# 21.9.1.v11



## Steve (Apr 24, 2003)

Noticed i'm now running v11. Not sure when I got it and what's changed from V9, but seems to be solid. Fingers-crossed.


----------



## Diana Collins (Aug 21, 2002)

...and the hits just keep on coming!!!


----------



## markjrenna (Mar 23, 2006)

Both my TiVo's have the new software now. Yipppeeee!


----------



## El Maestro (Nov 19, 2013)

I guess the big question for me with this is about the signal strength meter...does it work?


----------



## JACKASTOR (May 26, 2011)

Good question! But it might just be they like the numbers.


----------



## V7Goose (May 28, 2005)

El Maestro said:


> I guess the big question for me with this is about the signal strength meter...does it work?
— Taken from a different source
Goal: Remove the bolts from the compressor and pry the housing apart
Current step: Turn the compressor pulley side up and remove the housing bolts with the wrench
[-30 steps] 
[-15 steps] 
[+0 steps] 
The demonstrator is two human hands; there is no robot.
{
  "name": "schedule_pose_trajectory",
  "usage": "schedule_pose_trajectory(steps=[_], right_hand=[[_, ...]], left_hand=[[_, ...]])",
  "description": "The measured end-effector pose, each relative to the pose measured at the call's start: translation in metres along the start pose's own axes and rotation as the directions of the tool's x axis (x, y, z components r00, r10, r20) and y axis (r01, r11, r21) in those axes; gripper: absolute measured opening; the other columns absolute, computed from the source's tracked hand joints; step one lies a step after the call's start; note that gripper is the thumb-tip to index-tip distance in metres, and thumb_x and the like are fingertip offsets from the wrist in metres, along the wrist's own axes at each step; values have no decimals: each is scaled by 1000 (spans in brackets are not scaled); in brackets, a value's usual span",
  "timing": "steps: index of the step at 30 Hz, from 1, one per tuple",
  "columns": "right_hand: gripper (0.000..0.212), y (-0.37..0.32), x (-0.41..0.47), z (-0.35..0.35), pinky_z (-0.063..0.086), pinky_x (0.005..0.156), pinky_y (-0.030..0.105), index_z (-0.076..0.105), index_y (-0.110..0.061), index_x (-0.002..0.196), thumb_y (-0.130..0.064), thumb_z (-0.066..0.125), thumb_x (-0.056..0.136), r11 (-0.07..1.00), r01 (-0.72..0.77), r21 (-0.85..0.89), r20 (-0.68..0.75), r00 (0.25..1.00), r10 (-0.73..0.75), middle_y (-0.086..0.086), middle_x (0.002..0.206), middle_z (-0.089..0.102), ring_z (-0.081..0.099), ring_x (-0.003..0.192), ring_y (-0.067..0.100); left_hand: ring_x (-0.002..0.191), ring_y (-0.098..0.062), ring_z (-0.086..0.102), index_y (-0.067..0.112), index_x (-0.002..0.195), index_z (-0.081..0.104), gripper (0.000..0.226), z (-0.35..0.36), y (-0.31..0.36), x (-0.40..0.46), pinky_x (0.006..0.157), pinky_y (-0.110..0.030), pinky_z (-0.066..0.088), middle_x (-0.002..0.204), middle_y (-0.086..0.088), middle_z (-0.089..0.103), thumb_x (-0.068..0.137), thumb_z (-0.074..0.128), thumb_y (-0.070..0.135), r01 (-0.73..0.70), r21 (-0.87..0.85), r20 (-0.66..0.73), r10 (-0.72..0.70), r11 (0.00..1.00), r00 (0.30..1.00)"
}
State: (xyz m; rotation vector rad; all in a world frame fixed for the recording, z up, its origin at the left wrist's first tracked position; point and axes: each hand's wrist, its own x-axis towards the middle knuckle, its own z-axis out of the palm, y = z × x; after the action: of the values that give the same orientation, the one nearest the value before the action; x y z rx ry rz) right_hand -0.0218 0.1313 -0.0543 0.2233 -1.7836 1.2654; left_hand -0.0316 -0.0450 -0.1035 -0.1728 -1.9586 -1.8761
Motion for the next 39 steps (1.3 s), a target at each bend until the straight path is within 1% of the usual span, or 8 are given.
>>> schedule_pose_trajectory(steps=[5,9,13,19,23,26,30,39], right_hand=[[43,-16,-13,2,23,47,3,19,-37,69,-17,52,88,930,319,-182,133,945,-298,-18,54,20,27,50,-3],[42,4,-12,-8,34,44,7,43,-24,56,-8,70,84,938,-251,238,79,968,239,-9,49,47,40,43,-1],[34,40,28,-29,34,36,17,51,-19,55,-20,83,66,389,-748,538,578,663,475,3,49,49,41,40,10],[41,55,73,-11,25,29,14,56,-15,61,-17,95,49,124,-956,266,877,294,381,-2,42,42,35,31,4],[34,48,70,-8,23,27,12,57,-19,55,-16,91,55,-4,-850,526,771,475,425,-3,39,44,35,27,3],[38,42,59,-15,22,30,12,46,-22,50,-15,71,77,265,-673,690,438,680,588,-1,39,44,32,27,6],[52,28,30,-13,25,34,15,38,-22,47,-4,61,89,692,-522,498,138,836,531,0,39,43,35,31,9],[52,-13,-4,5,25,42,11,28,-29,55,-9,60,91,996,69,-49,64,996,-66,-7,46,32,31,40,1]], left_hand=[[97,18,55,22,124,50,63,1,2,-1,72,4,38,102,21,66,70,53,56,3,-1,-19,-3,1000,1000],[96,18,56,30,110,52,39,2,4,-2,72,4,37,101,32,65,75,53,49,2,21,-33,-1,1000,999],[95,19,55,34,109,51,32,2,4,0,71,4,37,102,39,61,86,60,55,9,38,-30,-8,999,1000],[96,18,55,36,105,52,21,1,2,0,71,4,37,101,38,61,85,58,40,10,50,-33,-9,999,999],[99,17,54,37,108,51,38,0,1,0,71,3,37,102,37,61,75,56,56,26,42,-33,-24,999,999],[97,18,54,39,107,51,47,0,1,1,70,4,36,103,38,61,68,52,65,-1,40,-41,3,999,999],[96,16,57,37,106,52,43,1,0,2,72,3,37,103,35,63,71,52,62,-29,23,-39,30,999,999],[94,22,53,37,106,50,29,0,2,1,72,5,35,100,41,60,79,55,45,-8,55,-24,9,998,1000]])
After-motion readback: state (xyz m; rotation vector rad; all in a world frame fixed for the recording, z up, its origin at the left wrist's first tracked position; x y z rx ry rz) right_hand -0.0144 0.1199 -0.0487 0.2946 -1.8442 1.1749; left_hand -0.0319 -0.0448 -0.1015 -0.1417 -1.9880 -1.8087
I do not know (I do not have this release), but I HAVE been told by a TiVo rep (not worthelss customer non-support) that they have a fix for this coming, so it WILL be fixed some day.


----------



## MMG (Dec 11, 1999)

Was hoping for a CEC fix where it won’t put tivo in standby


Sent from my iPad using Tapatalk Pro


----------



## mtnagel (Nov 15, 2003)

MMG said:


> Was hoping for a CEC fix where it won't put tivo in standby
> 
> Sent from my iPad using Tapatalk Pro


Have you checked if your TV has a setting that might stop that from happening? Here's mine on my Samsung which stopped my TV from putting my Roamio OTA into standby when I powered off the tv.


----------



## eman926 (Sep 5, 2016)

How come I don’t have v11 yet? (I’m stuck on v9.)


----------



## TIVO_GUY_HERE (Jul 10, 2000)

Stuck on v9?
Its only been a few days.
Patience Grasshopper.


----------



## elorimer (Jan 1, 2012)

So does v11 fix either the borking of 4TB drives with a Bolt on TE4, or the transferred show problem?


----------



## Megamind (Feb 18, 2013)

MMG said:


> Was hoping for a CEC fix where it won't put tivo in standby


Agree, I was also disappointed not to see there is still no option for this as well. And there's no evidence that I've seen as yet that TiVo sees this as an issue.


----------



## MMG (Dec 11, 1999)

mtnagel said:


> Have you checked if your TV has a setting that might stop that from happening? Here's mine on my Samsung which stopped my TV from putting my Roamio OTA into standby when I powered off the tv.
> 
> View attachment 41307


That did it. Thank you!

Sent from my iPad using Tapatalk Pro


----------



## Megamind (Feb 18, 2013)

mtnagel said:


> Have you checked if your TV has a setting that might stop that from happening? Here's mine on my Samsung which stopped my TV from putting my Roamio OTA into standby when I powered off the tv.
> 
> Unfortunately, for many of us, turning off CEC there will cause other A/V devices to not function as desired with CEC. TiVo really needs to provide an option that allows us to enable CEC without forcing the DVR into standby. For now, I've had to disable CEC entirely.


----------



## mtnagel (Nov 15, 2003)

Megamind said:


> Unfortunately, for many of us, turning off CEC there will cause other A/V devices to not function as desired with CEC. TiVo really needs to provide an option that allows us to enable CEC without forcing the DVR into standby. For now, I've had to disable CEC entirely.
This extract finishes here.